▶ _Problem statement_
Every line holding the string "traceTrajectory" should be copied from the listing.
════════
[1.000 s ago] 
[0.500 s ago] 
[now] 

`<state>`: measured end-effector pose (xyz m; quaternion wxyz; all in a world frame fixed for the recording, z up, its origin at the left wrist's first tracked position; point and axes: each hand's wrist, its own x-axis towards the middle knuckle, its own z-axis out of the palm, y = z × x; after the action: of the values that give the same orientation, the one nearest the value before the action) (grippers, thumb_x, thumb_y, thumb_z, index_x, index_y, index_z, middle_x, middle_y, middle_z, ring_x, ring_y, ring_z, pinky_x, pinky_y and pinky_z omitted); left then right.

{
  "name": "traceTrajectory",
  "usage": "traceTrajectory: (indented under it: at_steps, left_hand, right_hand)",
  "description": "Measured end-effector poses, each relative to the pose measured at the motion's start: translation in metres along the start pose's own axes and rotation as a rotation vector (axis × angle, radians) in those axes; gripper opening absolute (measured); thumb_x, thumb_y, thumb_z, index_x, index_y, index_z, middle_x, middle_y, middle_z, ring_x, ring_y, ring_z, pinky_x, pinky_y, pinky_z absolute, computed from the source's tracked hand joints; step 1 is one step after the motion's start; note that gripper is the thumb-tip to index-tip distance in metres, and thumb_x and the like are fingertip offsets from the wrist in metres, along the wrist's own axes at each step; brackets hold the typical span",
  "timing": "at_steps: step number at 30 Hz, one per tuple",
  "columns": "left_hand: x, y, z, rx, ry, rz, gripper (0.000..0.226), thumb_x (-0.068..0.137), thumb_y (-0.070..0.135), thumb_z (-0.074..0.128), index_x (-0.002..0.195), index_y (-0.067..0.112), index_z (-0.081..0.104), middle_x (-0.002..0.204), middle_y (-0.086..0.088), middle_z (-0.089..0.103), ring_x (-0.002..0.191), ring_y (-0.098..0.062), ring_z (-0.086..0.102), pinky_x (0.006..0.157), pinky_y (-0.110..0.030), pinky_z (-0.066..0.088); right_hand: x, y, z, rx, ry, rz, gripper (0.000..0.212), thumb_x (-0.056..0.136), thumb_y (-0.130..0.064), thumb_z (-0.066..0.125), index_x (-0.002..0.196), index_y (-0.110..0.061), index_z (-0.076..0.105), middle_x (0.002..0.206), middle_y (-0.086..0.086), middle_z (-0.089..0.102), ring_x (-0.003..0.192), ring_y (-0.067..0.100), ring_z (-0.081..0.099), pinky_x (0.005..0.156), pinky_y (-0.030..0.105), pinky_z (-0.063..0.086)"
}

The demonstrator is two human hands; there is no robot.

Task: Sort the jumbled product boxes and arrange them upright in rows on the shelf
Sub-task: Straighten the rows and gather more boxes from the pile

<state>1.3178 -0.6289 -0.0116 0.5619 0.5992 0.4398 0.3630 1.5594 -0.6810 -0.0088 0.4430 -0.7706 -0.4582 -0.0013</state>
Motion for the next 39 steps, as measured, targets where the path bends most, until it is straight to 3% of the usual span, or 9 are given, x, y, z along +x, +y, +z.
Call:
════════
▶ _Solution to this task_
  "name": "traceTrajectory",
  "usage": "traceTrajectory: (indented under it: at_steps, left_hand, right_hand)",

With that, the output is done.